Revelations about government and corporate deals made to
secure Germany’s hosting of the 2006 World Cup alongside the prominence of
political figures in sports governance, frequently aligned with autocratic
regimes, emphasizes the need for a clean-up of soccer governance. Reforms will
have to regulate the relationship between politics and sports and guard against
political and corporate interference alongside the effort to eradicate related
financial corruption and dismantle patronage.
The German revelations together with an analysis
of membership in the executive committee of for example the Asian Football
Confederation (AFC), a regional confederation within FIFA that is likely to
become a target of US and Swiss investigations into soccer corruption, belies
the fiction upheld by the game’s top administrators that soccer and politics
are separate.
It also adds to Asian soccer’s looming troubles as a result
of AFC president Sheikh Salman Bin Ebrahim Al Khalifa’s burial of a devastating
2012 independent audit of his group’s financial and commercial management. To
be clear, the period audited preceded Mr. Salman’s presidency.
If anything, sports in general and soccer in particular are
inextricably joined at the hip – a fact that albeit belatedly even the
International Olympic Committee (IOC) has acknowledged.
"In the past, some have said that sport has nothing to
do with politics, or they have said that sport has nothing to do with money or
business. And this is just an attitude which is wrong and which we cannot
afford anymore," IOC
president Thomas Bach said last September. He said politicians and business
leaders needed to respect the autonomy of sporting bodies or risk diminishing
their positive influence.
Recognition of the incestuous relationship between politics
and sports propels three fundamental reforms of soccer governance to the top of
any agenda designed to root out political and financial corruption:
- Development of a system of governance that oversees, monitors and governs the relationship between politics and sports in addition to that of the integrity and political independence of officials at all administrative levels of the game;
- Inclusion of all stakeholders, including clubs, players and fans in governance boards at the level of clubs, national associations, regional associations and FIFA; and
- Dismantling patronage by creating independent entities to distribute and monitor the disbursement of development and other funds to national associations by FIFA and confederations.
Revelations in respected German weekly Die
Zeit disclosed that a deal between the German and Saudi governments coupled
with investments by German corporates in South Korea and Thailand ensured that
Germany won its 2006 hosting rights by one vote in 2000.

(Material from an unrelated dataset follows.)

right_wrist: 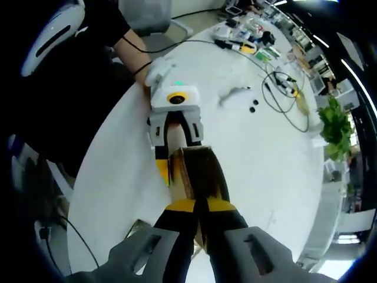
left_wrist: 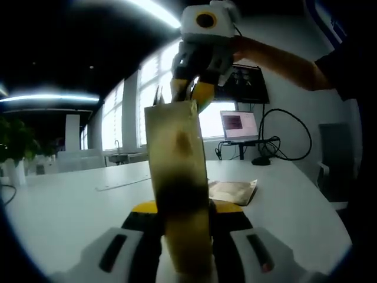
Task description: Extract single mask from mask box in order stack masks on table
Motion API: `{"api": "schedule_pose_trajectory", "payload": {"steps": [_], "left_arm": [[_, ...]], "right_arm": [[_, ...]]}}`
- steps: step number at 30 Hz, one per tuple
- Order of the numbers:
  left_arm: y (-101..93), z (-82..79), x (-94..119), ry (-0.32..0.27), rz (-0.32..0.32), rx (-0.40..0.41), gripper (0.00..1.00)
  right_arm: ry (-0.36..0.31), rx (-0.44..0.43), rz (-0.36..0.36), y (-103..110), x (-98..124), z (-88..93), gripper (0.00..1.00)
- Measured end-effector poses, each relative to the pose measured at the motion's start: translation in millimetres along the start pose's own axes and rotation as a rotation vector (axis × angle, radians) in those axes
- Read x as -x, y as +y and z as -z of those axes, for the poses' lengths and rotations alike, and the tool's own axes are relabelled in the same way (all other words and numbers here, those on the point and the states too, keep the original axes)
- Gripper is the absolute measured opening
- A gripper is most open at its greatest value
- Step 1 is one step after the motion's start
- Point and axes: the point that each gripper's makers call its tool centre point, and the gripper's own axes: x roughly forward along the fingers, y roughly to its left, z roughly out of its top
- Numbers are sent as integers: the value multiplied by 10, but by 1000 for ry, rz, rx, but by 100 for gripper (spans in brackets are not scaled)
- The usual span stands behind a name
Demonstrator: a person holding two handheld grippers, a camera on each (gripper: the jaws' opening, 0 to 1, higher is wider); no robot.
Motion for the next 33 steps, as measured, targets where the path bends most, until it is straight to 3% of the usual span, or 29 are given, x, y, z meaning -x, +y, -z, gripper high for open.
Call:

Die Zeit reported that the government of then Chancellor
Gerhard Schroeder complied with a request from the German Football Association
to lift at short notice an embargo on weapon sales to Saudi Arabia and supply
it with anti-tank rocket launchers in a bid to ensure that then Saudi member of
the FIFA executive committee Abdullah Al-Dabal would vote for Germany rather
than Morocco.
The incident highlights the complicity in political
corruption of the sport and the World Cup bidding process by both politicians
and soccer administrators. The same is true for the cosy relationship between
administrators and corporations as is evident in Die Zeit’s disclosure that
Germany companies such as Volkswagen, Daimler and Bayer promised to
significantly increase their investments in Thailand and South Korea to secure
the votes of two other FIFA executive members.
Die Zeit’s revelations position the incestuous relationship
between politics that often serves in global soccer governance as an enabler of
financial corruption as a global problem that is not exclusive to autocracies
like those that dominate the Middle East and North Africa, a region where the
sport is politically controlled, but also involves Western democracies.
An analysis
of the composition of the AFC’s executive committee and the boards of many of its
national associations, who include 13 Middle Eastern federations who account
for 28 percent of the Asian group’s 46 member associations, tells the story.
Six of the AFC executive committee’s 21 members in the
period from 2011 to 2015 hailed from the Middle East. They include its
president, Mr. Salman, a member of a minority Sunni ruling family that in its brutal
suppression of a 2011 popular revolt arrested scores of sports officials and
athletes among whom national soccer team players who were tortured; Prince Ali
Bin Al Hussein, a half-brother of Jordan’s King Abdullah who as a reformer was
a thorn in Mr. Salman and embattled, outgoing FIFA president Sepp Blatter’s
side; the United Arab Emirates’ Yousuf Yaqoob Yousuf Al Serkal who maintains
close ties to his country’s ruling elite; Sayyid Khalid Hamed Al Busaidi, a
member of Oman’s ruling family; and Hafez Al Medlej, a member of the board of
Saudi Arabia’s tightly controlled soccer association who made his career in the
kingdom’s state-run media.
That number has risen to seven in the executive committee
elected in April 2015 that includes Mr. Salman as well as Mohammed Khalfan Al
Romaithi, deputy commander-in-chief of the Abu Dhabi police force, a force
tainted by multiple allegations of abuse of human rights; and representatives
of Kuwait, Lebanon, and Saudi Arabia and the head of Islamic Republic of Iran Football
Federation (IRIFF), whose premier league teams are largely
government-controlled.
The close ties between sport and politics, particularly in
the Middle East, is also reflected in the composition of the boards of the
region’s national soccer associations and many of its major clubs. Almost half
of the West Asian Football Federation’s members are headed by members of ruling
families or commoners closely associated with them, including Saudi Arabia,
Kuwait, Oman, Bahrain, Qatar and Jordan as well as people with close government
ties as in Iran and Syria.
The Middle East’s incestuous political ties to sport are also
evident in the Olympic Council of Asia (OAC) that is headed by Sheikh Ahmed
Al-Fahad Al-Ahmed Al-Sabah, a prominent member of Kuwait’s ruling family and
former oil minister, member of the IOC), and head of the Association of National
Olympic Committees (ANOC), who recently suffered a humiliating political defeat
at home and is mulling running for the FIFA presidency. Mr. Ahmed is widely
viewed as one of world sport’s most powerful movers and shakers who played a key
role tainted by allegations of vote buying in Mr. Salman’s AFC election in 2013.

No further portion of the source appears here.